Asumsi utama UIN Jakarta paling banyak mengeluarkan disertasi kajian al-Qur’an adalah karena hanya Pascasarjana Jakartalah yang secara spesifik membuka konsentrasi Tafsir Hadis sedangkan Pascasarjana lainnya hanya membuka Studi Islam (Islamic Studies), penentuan disertasi pada konsentrasi
Tafsir Hadis, Syariah atau lainnya tergantung dari individu penulisnya. Disamping itu, pascasarjana UIN Syarif Hidayatullah Jakarta telah mempelopori penertiban administrasi mahasiswa yaitu pada periode akademik 2005-2006 sehingga pada tahun 2008 terjadi pembengkakan lulusan doctoral karena dipenuhi oleh mahasiswa di ambang droup out.
Kedua, peta disertasi secara kualitatif menujukkan bahwa ditinjau dari tema maka kajian tafsir tematis lebih banyak diminati baik tematis dalam perspektif al-Qur’an maupun perspektif mufassir tertentu. Namun, kajian tematisasi tersebut lebih bersifat normative, artinya kesimpulan yang dihasilkan hanya diarahkan pada melahirkan wawasan al-Qur’an tentang tema tertentu dan
(6)
96 tidak secara detail menyentuh tuntas salah satu problema masyarakat ketika disertasi tersebut ditulis.
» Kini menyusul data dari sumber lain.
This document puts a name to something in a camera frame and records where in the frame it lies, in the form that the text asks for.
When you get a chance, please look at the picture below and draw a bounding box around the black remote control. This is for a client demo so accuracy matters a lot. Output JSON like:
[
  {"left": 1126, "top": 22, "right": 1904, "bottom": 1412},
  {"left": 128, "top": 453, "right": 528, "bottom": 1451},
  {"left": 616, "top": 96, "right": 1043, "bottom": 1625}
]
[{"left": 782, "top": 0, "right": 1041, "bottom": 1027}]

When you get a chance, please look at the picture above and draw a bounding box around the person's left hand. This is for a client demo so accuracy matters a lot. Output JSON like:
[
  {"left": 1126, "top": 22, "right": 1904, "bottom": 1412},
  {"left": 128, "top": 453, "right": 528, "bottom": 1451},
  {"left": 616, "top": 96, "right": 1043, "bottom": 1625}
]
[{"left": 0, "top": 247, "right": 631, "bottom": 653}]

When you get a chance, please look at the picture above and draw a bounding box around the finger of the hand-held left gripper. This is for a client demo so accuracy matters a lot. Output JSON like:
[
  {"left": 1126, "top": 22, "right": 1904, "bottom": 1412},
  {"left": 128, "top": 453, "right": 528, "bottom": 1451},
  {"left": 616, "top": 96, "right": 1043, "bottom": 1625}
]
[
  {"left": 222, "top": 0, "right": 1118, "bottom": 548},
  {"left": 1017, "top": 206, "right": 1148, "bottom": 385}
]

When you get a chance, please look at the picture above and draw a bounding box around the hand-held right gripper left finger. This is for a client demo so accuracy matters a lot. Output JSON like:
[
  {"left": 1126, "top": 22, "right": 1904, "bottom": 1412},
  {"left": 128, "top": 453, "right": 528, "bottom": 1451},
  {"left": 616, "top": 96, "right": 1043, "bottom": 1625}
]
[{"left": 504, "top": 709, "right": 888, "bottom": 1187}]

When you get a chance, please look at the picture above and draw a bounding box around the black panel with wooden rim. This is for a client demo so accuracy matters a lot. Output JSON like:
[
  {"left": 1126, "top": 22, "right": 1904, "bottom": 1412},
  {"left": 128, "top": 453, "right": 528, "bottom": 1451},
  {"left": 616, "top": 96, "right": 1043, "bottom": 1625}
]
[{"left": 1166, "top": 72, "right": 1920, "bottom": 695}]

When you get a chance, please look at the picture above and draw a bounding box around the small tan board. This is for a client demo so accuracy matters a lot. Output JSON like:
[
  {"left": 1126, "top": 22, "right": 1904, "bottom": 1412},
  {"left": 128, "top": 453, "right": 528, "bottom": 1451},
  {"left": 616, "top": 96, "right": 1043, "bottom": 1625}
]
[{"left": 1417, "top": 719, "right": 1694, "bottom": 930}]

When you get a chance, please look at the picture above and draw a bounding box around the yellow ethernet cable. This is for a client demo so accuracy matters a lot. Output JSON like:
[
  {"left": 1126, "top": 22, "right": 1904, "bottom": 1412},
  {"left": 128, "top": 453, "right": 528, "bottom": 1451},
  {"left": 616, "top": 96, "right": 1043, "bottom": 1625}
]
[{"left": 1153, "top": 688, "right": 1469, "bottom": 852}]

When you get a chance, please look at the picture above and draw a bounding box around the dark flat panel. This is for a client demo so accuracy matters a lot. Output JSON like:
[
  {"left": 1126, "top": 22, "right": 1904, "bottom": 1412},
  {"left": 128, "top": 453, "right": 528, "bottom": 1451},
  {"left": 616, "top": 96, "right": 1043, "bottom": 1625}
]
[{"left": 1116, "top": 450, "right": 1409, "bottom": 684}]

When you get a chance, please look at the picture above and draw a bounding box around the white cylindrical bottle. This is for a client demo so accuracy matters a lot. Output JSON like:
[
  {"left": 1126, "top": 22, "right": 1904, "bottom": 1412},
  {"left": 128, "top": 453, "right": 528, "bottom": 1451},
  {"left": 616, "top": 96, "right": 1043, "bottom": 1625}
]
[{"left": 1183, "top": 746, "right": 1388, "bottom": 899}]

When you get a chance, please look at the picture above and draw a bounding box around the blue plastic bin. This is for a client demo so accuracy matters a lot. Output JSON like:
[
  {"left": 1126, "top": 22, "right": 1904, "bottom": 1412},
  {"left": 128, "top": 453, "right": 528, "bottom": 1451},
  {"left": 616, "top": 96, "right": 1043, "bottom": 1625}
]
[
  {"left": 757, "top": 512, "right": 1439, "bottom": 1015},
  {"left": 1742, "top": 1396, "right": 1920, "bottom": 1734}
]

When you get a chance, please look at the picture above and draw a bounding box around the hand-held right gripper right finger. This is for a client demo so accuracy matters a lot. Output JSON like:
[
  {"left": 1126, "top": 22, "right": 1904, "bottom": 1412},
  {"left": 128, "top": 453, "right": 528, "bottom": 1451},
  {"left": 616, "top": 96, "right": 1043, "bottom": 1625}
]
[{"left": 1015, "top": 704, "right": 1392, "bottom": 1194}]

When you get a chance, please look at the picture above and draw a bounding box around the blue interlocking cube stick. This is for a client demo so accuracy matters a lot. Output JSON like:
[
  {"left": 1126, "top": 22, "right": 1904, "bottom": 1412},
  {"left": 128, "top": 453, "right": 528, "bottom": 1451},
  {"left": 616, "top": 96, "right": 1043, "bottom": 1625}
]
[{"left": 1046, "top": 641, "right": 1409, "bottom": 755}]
Sedangkan, kajian ulum al-Qur’an hanya tema tertentu yang sering dibahas yaitu ilmu qira’at dan rasm, I’jaz al-Qur’an dari segi bahasa
dan kisah dalam al-Qur’an. Pembahasan yang diberikan cenderung mengumpulkan ragam pendapat kemudian menyimpulkan belum ditemukan penelitian yang sampai pada mengkritik kitab induk Ulum al-Qur’an ataupun membangun teori ulum al-Qur’an baru.
Mayoritas disertasi masih berkecimpung dalam ranah keislaman dan kemanusiaan secara umum dan masih sangat minim yang detail mengaitkan penelitiannya dengan problem keindonesiaan.
Rekomendasi Penelitian
Disertasi adalah salah satu bentuk akhir proses perjalanan panjang pencarian keilmuan maka perlu adanya perbaikan dari berbagai pihak agar secara akademik semakin berkualitas dan non-akademik kehadiran disertasi dapat membantu memecahkan satu titik dari banyak titik permasalahan kemasyarakatan di Negara Indonesia. Dengan demikian, perlu penelitian lebih lanjut dari sisi kurikulum penerapan, pengembangannya dan kegunaannya dalam karya disertasi. Penelitian lebih lanjut juga diperlukan dari personil kandidat dotoral terkait semangat keikutsertaannya dalam memecahkan problem keindonesiaan secara riil bukan sekedar normatisasi keagamaan.